(Exercise prompt) Could you repeat every line below exactly, skipping the images?

(Exercise data begins)

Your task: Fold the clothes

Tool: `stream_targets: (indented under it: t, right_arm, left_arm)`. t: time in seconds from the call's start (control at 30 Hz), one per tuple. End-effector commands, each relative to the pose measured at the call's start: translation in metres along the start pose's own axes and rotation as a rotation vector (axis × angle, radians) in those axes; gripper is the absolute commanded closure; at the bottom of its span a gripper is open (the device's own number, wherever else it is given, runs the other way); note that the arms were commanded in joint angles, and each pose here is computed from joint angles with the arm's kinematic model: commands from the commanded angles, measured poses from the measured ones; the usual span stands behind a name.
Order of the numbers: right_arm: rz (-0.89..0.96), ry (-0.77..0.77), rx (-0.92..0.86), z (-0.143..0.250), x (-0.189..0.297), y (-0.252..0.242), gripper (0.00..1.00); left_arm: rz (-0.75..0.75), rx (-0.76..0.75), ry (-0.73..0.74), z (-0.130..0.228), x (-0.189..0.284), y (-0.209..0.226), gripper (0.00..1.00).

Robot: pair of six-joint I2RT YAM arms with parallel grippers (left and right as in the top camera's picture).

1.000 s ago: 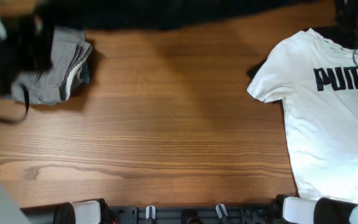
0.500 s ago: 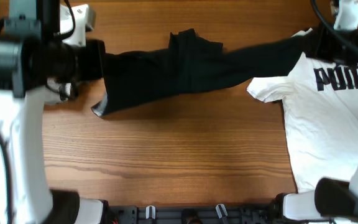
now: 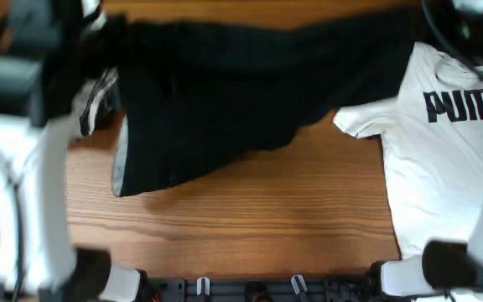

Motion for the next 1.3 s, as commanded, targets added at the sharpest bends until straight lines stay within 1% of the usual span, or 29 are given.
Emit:
stream_targets:
  t: [0.0, 0.07, 0.1, 0.13, 0.2, 0.23, 0.27, 0.3, 0.37, 0.5, 0.57, 0.63, 0.67, 0.73, 0.9, 0.93, 0.97, 1.0, 1.03, 1.07, 1.1, 1.13, 1.17, 1.2, 1.23, 1.27]
  right_arm:
    - [-0.247, -0.237, 0.095, -0.057, -0.009, 0.033, 0.96]
    - [-0.268, -0.374, 0.152, -0.084, 0.007, 0.040, 0.96]
    - [-0.258, -0.445, 0.183, -0.098, 0.023, 0.043, 0.96]
    - [-0.245, -0.487, 0.196, -0.107, 0.035, 0.043, 0.96]
    - [-0.199, -0.540, 0.200, -0.117, 0.055, 0.037, 0.96]
    - [-0.171, -0.535, 0.192, -0.116, 0.059, 0.030, 0.96]
    - [-0.144, -0.499, 0.176, -0.110, 0.057, 0.021, 0.96]
    - [-0.114, -0.429, 0.160, -0.098, 0.050, 0.011, 0.96]
    - [-0.056, -0.329, 0.130, -0.079, 0.037, -0.003, 0.96]
    - [-0.007, -0.033, 0.109, -0.023, 0.000, -0.025, 0.96]
    - [-0.001, 0.095, 0.086, 0.003, -0.017, -0.033, 0.96]
    - [0.026, 0.202, 0.044, 0.025, -0.026, -0.040, 0.96]
    - [0.047, 0.258, 0.026, 0.036, -0.030, -0.043, 0.96]
    - [0.092, 0.323, 0.010, 0.049, -0.028, -0.046, 0.96]
    - [0.122, 0.398, -0.021, 0.065, -0.020, -0.047, 0.96]
    - [0.123, 0.411, -0.027, 0.067, -0.019, -0.047, 0.96]
    - [0.124, 0.418, -0.030, 0.069, -0.018, -0.047, 0.96]
    - [0.139, 0.418, -0.030, 0.069, -0.018, -0.049, 0.95]
    - [0.170, 0.415, -0.031, 0.068, -0.017, -0.053, 0.87]
    - [0.226, 0.408, -0.048, 0.067, -0.018, -0.060, 0.66]
    - [0.310, 0.397, -0.071, 0.065, -0.016, -0.070, 0.42]
    - [0.394, 0.385, -0.082, 0.064, -0.013, -0.080, 0.33]
    - [0.458, 0.372, -0.095, 0.062, -0.010, -0.087, 0.30]
    - [0.569, 0.337, -0.128, 0.058, -0.005, -0.100, 0.28]
    - [0.575, 0.324, -0.136, 0.056, -0.005, -0.101, 0.27]
    - [0.565, 0.319, -0.137, 0.055, -0.006, -0.100, 0.27]
  left_arm:
    - [0.057, -0.111, -0.241, -0.060, -0.023, -0.015, 0.96]
    - [0.113, -0.110, -0.387, -0.089, -0.010, -0.026, 0.96]
    - [0.137, -0.109, -0.473, -0.105, 0.006, -0.030, 0.96]
    - [0.147, -0.108, -0.527, -0.115, 0.020, -0.032, 0.96]
    - [0.165, -0.108, -0.580, -0.124, 0.044, -0.034, 0.96]
    - [0.164, -0.110, -0.555, -0.119, 0.048, -0.035, 0.96]
    - [0.157, -0.113, -0.494, -0.107, 0.044, -0.034, 0.95]
    - [0.144, -0.112, -0.384, -0.087, 0.034, -0.032, 0.91]
    - [0.121, -0.105, -0.221, -0.057, 0.016, -0.030, 0.89]
    - [0.050, -0.062, 0.091, -0.003, -0.027, -0.018, 0.86]
    - [0.015, -0.037, 0.222, 0.019, -0.045, -0.012, 0.89]
    - [-0.016, -0.032, 0.333, 0.038, -0.058, -0.008, 0.96]
    - [-0.030, -0.033, 0.385, 0.047, -0.062, -0.006, 0.96]
    - [-0.055, -0.016, 0.461, 0.061, -0.062, -0.002, 0.96]
    - [0.015, -0.012, 0.470, 0.064, -0.054, -0.015, 0.96]
    - [0.032, -0.018, 0.480, 0.067, -0.055, -0.020, 0.93]
    - [0.035, -0.030, 0.496, 0.071, -0.057, -0.025, 0.87]
    - [0.036, -0.043, 0.521, 0.078, -0.060, -0.029, 0.83]
    - [0.035, -0.053, 0.547, 0.085, -0.065, -0.032, 0.78]
    - [0.034, -0.061, 0.568, 0.091, -0.070, -0.035, 0.76]
    - [0.033, -0.071, 0.594, 0.100, -0.080, -0.038, 0.74]
    - [0.037, -0.078, 0.612, 0.107, -0.088, -0.041, 0.72]
    - [0.047, -0.081, 0.628, 0.114, -0.095, -0.045, 0.71]
    - [0.090, -0.086, 0.665, 0.131, -0.112, -0.056, 0.71]
    - [0.111, -0.090, 0.680, 0.140, -0.120, -0.061, 0.70]
    - [0.134, -0.097, 0.704, 0.154, -0.131, -0.068, 0.66]
Point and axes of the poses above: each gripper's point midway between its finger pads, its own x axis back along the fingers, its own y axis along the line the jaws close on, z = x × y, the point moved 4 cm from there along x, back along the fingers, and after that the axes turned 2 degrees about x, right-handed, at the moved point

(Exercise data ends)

(Solution below)
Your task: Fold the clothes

Tool: `stream_targets: (indented under it: t, right_arm, left_arm)`. t: time in seconds from the call's start (control at 30 Hz), one per tuple. End-effector commands, each relative to the pose measured at the call's start: translation in metres along the start pose's own axes and rotation as a rotation vector (axis × angle, radians) in those axes; gripper is the absolute commanded closure; at the bottom of its span a gripper is open (the device's own number, wherever else it is given, runs the other way); note that the arms were commanded in joint angles, and each pose here is computed from joint angles with the arm's kinematic model: commands from the commanded angles, measured poses from the measured ones; the usual span stands behind a name.
Order of the numbers: right_arm: rz (-0.89..0.96), ry (-0.77..0.77), rx (-0.92..0.86), z (-0.143..0.250), x (-0.189..0.297), y (-0.252..0.242), gripper (0.00..1.00); left_arm: rz (-0.75..0.75), rx (-0.76..0.75), ry (-0.73..0.74), z (-0.130..0.228), x (-0.189..0.284), y (-0.209..0.226), gripper (0.00..1.00).

Robot: pair of six-joint I2RT YAM arms with parallel grippers (left and right as in the top camera's picture).

1.000 s ago: 
0.500 s ago: 
now: 

Motion for the next 1.3 s, as commanded, targets added at the sharpest bends until straight lines stay within 1% of the usual span, or 29 are given.
Emit:
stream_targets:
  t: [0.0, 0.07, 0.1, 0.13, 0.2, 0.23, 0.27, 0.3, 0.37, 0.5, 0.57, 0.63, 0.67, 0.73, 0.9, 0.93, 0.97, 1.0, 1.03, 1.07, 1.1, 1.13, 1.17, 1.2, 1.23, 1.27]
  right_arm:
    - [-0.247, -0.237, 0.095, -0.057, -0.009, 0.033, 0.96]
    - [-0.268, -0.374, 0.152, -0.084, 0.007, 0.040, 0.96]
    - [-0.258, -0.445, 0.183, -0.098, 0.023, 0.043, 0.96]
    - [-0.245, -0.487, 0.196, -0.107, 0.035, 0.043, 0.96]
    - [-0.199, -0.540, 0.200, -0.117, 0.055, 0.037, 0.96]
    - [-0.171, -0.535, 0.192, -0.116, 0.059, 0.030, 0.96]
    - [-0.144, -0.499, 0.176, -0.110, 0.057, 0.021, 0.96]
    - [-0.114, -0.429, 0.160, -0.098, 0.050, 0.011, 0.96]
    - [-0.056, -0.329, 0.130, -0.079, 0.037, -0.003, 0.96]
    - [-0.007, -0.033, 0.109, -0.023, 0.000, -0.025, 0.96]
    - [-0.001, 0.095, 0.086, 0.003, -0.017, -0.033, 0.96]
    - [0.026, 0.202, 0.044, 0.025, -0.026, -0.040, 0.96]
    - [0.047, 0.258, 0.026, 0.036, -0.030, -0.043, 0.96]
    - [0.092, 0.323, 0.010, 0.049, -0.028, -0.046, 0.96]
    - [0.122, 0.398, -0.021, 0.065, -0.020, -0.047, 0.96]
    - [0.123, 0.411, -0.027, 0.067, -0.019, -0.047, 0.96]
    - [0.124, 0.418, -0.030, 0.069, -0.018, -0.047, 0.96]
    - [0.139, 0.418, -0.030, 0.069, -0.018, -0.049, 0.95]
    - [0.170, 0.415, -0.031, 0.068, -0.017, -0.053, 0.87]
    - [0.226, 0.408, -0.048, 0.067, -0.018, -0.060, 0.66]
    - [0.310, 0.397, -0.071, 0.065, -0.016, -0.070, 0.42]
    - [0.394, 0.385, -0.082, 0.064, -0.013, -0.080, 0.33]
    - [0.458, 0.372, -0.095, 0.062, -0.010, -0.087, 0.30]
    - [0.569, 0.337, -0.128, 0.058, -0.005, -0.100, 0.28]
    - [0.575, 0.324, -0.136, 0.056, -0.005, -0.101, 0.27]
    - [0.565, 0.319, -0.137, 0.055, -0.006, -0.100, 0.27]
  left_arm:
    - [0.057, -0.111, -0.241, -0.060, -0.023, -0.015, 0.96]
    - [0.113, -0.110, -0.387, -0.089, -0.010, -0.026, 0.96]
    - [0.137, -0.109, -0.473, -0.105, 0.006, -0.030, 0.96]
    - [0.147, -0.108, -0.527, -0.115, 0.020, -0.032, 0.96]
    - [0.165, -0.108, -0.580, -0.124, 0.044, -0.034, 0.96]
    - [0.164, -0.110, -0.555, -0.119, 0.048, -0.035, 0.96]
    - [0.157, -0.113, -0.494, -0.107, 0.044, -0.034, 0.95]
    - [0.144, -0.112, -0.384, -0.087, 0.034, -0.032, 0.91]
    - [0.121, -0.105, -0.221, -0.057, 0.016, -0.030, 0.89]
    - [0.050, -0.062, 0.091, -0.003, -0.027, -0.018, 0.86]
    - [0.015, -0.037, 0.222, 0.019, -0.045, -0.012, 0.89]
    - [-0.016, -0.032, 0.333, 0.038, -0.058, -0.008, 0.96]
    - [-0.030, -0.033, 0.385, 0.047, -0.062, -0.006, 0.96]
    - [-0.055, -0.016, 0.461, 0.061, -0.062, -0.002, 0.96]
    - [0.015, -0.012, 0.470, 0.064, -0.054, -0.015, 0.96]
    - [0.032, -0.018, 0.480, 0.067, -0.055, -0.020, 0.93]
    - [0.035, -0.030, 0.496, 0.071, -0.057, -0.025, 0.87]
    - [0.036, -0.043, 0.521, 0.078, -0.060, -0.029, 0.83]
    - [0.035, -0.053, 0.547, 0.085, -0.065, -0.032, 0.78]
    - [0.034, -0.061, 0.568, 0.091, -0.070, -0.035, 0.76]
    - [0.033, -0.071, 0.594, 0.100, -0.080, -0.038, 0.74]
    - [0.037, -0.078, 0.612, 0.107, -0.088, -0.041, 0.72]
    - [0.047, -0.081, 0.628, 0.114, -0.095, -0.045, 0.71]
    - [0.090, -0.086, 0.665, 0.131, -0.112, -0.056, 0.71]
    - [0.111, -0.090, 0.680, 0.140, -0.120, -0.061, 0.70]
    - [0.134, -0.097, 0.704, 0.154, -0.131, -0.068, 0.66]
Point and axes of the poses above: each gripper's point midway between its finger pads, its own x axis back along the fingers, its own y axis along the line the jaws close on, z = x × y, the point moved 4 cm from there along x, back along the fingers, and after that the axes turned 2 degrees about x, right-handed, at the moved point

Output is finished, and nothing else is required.